Imagine if you will an organization that has documented down to that level in a consistent way across their organization. Further, imagine a singular map with diagrams that connect to all appropriate related process steps, to all related electronic content and within a platform that provides instant feedback from the personnel that perform the operations. Now, that’s getting your arms around complexity and it tells the story of the interconnectedness of things.

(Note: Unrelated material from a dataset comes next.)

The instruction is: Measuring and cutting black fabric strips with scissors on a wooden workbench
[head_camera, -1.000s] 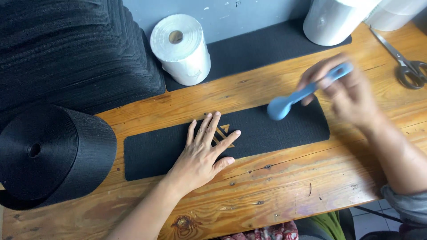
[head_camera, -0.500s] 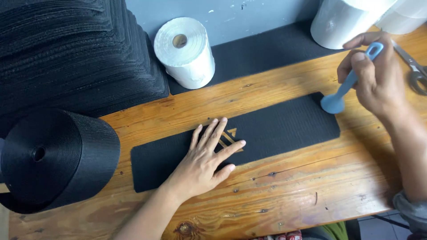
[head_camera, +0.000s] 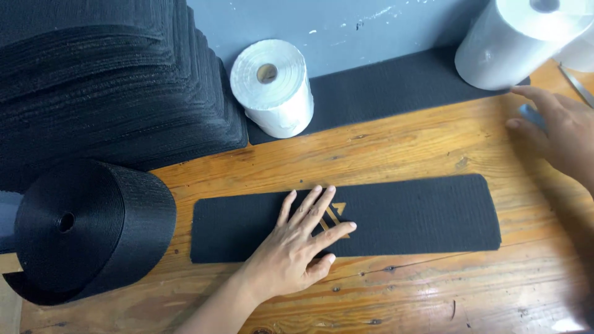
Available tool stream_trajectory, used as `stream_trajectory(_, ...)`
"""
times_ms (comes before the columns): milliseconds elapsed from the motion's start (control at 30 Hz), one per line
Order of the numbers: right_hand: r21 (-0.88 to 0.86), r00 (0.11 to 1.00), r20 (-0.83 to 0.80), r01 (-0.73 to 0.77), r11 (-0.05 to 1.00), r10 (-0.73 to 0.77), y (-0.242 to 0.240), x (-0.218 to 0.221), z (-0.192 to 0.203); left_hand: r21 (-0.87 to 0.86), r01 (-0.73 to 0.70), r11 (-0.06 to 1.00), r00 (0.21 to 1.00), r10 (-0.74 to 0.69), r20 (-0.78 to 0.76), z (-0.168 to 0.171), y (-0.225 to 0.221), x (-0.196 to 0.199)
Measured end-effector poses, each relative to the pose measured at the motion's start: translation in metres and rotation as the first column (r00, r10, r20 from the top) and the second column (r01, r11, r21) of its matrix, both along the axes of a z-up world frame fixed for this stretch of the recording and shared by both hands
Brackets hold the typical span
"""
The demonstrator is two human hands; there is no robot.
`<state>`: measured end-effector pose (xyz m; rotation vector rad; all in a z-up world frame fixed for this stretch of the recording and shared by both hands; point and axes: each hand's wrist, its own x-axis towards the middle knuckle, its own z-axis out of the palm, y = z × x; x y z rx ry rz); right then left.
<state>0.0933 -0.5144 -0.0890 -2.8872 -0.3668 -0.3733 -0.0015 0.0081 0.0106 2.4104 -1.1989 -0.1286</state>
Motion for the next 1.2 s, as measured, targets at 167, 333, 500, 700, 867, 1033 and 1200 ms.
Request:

Finally, once we gain perspective on this interconnectivity we can truly understand what is working and where risk lies. For it is risk that we are constantly managing. The banks that held large amounts of mortgage credit were blind to what was in the big bag of bonds that contained smaller bags of loans that contained all kinds of facts, some of which were never gathered (such as income verification). Did they completely understand the interconnectedness of things? Did they get down to a low enough level of detail to really understand the assets that so much was riding on? To reduce operational risk, the devil’s in the details. Get your arms around process, get your arms around the details and know what you’re buying into.